What you are asked to do —
Go through the listing and pick out each line with the word "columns" in it.
↓
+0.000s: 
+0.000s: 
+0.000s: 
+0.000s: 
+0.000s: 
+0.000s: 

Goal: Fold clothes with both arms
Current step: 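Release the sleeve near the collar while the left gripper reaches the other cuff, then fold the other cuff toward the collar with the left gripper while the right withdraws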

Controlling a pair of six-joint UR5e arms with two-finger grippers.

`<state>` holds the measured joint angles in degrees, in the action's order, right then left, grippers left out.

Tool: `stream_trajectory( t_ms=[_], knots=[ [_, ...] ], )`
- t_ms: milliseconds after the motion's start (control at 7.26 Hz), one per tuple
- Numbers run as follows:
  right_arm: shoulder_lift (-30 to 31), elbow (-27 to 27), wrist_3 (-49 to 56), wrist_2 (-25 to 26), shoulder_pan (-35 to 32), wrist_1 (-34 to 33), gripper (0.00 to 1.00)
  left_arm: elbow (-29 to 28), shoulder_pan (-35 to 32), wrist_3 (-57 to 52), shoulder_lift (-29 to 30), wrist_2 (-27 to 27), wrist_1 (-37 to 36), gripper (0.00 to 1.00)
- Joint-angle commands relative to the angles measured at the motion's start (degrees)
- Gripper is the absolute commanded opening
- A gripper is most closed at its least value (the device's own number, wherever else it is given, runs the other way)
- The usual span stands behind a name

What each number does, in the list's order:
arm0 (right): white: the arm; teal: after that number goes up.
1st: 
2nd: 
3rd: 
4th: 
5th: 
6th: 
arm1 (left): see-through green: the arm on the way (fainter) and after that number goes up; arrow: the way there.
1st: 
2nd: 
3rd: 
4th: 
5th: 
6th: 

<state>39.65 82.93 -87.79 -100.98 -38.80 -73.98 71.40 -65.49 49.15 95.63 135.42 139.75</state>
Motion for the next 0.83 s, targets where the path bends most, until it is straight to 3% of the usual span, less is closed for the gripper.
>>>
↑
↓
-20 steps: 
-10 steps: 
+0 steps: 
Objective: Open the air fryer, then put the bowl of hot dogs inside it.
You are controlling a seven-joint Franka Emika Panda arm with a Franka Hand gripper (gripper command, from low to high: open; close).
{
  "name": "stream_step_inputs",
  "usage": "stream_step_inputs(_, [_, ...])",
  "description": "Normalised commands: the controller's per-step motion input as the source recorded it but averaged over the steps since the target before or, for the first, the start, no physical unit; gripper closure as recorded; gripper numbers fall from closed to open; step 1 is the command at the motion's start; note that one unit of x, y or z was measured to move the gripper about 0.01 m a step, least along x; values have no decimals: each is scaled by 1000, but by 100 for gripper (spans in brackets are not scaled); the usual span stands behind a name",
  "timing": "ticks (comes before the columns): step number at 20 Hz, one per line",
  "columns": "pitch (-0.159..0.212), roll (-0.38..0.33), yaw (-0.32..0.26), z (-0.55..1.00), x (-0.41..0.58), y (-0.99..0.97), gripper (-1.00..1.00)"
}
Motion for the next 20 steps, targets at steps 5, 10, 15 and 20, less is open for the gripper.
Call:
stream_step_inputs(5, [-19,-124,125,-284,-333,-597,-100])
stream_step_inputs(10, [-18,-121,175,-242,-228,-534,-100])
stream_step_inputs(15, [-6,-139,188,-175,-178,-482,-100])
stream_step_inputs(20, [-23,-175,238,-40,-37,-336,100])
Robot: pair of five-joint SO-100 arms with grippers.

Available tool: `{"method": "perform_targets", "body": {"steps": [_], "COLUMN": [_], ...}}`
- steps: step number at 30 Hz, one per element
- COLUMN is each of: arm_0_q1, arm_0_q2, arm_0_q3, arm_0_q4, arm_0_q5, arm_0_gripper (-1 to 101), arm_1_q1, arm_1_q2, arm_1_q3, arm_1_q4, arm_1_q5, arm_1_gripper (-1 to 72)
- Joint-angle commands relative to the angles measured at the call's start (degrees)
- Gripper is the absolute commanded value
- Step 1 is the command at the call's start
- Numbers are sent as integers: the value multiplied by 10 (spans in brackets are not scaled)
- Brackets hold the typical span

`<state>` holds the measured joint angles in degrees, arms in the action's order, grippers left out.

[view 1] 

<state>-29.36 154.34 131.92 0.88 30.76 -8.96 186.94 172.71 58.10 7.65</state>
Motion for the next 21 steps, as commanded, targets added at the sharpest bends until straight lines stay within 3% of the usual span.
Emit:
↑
Reply —
  "timing": "ticks (comes before the columns): step number at 20 Hz, one per line",
  "columns": "pitch (-0.159..0.212), roll (-0.38..0.33), yaw (-0.32..0.26), z (-0.55..1.00), x (-0.41..0.58), y (-0.99..0.97), gripper (-1.00..1.00)"

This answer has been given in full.